» **Work to be completed**
The answer is to be an exact copy of the lines below running from the line with "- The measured" down to the line with "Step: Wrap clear", both ends included, and nothing more.
==*==
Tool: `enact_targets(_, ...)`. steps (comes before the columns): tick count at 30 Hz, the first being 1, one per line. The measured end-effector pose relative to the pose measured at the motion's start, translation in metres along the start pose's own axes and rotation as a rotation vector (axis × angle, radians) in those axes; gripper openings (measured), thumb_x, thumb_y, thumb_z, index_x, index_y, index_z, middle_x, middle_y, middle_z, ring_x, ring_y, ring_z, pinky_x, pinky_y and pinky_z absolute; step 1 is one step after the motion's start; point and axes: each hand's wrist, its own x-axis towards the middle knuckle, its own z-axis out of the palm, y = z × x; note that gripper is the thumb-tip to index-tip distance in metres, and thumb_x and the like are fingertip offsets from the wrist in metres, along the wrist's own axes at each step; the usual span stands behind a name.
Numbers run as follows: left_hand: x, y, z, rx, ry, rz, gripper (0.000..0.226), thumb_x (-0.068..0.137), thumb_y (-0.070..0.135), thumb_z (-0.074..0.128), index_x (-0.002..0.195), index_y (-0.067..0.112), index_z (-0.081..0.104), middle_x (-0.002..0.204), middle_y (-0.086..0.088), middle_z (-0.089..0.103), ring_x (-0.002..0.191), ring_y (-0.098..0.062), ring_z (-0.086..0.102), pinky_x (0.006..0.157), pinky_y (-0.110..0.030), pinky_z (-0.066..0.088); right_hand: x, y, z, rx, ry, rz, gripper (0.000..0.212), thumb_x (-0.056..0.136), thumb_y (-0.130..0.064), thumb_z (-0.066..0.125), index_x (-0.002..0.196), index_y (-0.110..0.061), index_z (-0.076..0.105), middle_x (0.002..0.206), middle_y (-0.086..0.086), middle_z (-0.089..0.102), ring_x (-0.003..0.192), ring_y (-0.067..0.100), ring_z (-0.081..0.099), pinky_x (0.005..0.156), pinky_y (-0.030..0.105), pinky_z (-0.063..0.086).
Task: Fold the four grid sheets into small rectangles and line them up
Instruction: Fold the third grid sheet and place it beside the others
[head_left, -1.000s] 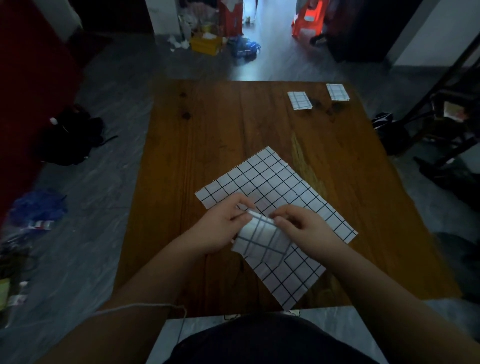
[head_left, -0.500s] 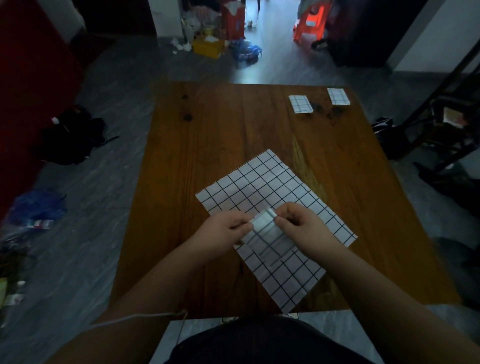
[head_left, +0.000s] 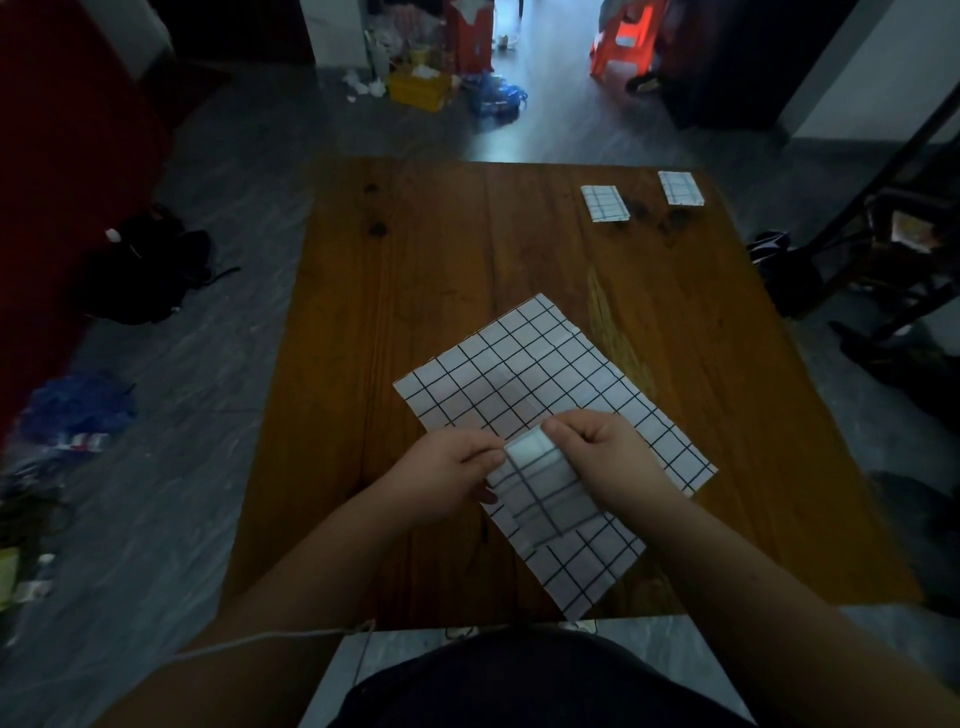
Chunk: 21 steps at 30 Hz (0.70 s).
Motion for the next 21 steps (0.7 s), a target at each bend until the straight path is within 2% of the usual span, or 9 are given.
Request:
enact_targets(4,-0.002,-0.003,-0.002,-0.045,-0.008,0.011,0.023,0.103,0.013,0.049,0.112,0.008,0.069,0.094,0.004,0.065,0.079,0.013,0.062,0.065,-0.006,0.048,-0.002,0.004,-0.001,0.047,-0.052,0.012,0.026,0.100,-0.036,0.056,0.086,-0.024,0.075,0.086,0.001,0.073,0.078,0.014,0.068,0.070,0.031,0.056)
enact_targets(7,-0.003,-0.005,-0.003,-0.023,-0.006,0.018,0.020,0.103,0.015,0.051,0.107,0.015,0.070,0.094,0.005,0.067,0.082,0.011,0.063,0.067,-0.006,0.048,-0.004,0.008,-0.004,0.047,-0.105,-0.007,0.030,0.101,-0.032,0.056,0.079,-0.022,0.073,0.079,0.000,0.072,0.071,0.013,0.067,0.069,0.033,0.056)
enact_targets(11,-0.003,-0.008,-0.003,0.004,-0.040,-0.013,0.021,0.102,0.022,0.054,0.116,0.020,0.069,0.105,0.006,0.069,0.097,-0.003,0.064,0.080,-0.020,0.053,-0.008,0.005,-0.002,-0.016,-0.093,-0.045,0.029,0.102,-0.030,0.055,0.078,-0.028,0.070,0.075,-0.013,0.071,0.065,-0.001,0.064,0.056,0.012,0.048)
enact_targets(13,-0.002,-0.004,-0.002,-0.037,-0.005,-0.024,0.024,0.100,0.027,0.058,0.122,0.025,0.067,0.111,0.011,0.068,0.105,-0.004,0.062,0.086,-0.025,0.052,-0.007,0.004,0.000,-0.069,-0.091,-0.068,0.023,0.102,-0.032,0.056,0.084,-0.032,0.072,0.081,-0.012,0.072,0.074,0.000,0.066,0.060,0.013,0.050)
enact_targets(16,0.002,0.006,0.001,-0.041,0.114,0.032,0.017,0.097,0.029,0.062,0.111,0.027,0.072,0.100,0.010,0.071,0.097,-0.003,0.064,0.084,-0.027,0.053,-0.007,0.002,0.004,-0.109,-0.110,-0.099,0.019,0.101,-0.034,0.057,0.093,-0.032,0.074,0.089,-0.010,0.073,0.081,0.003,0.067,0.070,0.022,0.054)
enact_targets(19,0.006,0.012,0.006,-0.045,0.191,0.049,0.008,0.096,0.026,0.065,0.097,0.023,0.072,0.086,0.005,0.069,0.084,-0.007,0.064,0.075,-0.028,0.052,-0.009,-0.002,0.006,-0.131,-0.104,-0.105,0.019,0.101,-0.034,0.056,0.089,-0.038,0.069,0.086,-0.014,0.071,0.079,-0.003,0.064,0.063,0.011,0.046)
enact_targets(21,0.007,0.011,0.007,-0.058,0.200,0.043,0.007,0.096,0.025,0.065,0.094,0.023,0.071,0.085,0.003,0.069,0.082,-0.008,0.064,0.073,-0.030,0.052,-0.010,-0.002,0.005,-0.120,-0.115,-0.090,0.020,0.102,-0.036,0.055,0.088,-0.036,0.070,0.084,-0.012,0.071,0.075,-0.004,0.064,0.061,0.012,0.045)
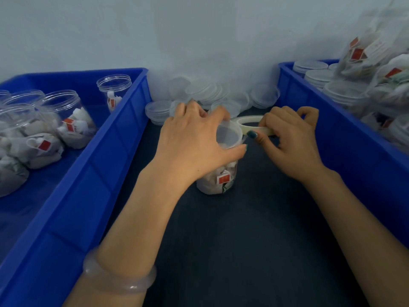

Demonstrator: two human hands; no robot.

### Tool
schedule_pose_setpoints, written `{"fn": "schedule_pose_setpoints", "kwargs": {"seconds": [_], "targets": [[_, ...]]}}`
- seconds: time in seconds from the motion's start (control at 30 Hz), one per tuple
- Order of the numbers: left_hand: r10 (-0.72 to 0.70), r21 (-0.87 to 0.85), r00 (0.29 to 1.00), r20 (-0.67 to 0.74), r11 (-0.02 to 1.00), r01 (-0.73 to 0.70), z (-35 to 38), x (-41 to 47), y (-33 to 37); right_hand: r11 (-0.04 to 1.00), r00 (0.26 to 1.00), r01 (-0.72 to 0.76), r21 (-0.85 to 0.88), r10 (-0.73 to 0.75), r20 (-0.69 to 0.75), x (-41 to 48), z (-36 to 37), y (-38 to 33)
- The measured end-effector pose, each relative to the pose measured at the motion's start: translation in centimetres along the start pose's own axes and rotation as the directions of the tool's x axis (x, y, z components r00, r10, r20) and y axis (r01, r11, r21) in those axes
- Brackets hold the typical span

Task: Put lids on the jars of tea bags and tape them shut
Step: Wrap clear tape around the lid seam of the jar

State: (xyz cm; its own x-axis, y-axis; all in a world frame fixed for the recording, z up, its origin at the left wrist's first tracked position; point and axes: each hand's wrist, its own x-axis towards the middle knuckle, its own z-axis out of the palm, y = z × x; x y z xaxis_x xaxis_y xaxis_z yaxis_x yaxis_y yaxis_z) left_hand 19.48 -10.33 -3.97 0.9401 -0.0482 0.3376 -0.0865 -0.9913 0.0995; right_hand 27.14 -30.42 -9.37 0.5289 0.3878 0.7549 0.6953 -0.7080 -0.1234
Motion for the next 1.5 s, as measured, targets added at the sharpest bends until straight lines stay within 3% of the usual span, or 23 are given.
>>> {"fn": "schedule_pose_setpoints", "kwargs": {"seconds": [0.2,0.33,0.43,0.57,0.7,0.87,1.0,1.37,1.5], "targets": [[0.12,-0.06,0.989,0.09,0.992,-0.114,-1.1,0.1,-1.0,1.0,0.999,0.014,0.012,-0.013,-0.038,-0.3,0.5,-1.0],[0.173,-0.22,0.972,0.162,0.966,-0.136,-1.5,0.0,-1.7,1.0,0.996,0.015,-0.008,-0.016,-0.087,-0.3,0.9,-1.6],[0.134,-0.308,0.985,0.112,0.947,-0.094,-0.5,-0.3,-1.1,0.999,0.992,-0.024,-0.032,0.02,-0.127,-0.5,1.3,-2.2],[0.033,-0.246,0.998,-0.062,0.968,-0.047,1.3,-0.5,0.3,0.997,0.987,-0.033,-0.063,0.023,-0.157,-0.7,1.5,-2.3],[0.024,-0.276,0.991,-0.128,0.959,-0.059,1.8,-0.2,-0.1,1.0,0.99,0.013,-0.029,-0.017,-0.138,-0.5,1.2,-1.8],[0.079,-0.35,0.992,-0.102,0.93,-0.11,1.5,-0.2,-0.7,0.995,0.991,0.102,0.013,-0.101,-0.082,-0.6,1.0,-0.6],[0.132,-0.398,0.988,-0.076,0.905,-0.152,1.2,-0.1,-1.1,0.995,0.995,0.089,0.036,-0.087,-0.052,-0.6,0.8,-0.1],[0.273,-0.519,0.962,-0.026,0.818,-0.246,0.4,0.7,-1.9,0.999,0.988,-0.004,-0.033,-0.001,-0.153,-0.6,1.2,-0.9],[0.286,-0.49,0.958,-0.03,0.831,-0.264,0.5,1.0,-1.9,1.0,0.982,0.003,-0.025,-0.007,-0.191,-0.6,1.4,-1.4]]}}
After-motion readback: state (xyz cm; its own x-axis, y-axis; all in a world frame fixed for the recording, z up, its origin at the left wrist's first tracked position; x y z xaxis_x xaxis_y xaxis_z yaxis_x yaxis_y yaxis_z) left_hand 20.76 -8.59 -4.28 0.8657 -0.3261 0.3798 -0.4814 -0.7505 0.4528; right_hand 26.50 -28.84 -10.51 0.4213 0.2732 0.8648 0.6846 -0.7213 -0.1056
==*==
» **Problem solution**
- The measured end-effector pose, each relative to the pose measured at the motion's start: translation in centimetres along the start pose's own axes and rotation as the directions of the tool's x axis (x, y, z components r00, r10, r20) and y axis (r01, r11, r21) in those axes
- Brackets hold the typical span

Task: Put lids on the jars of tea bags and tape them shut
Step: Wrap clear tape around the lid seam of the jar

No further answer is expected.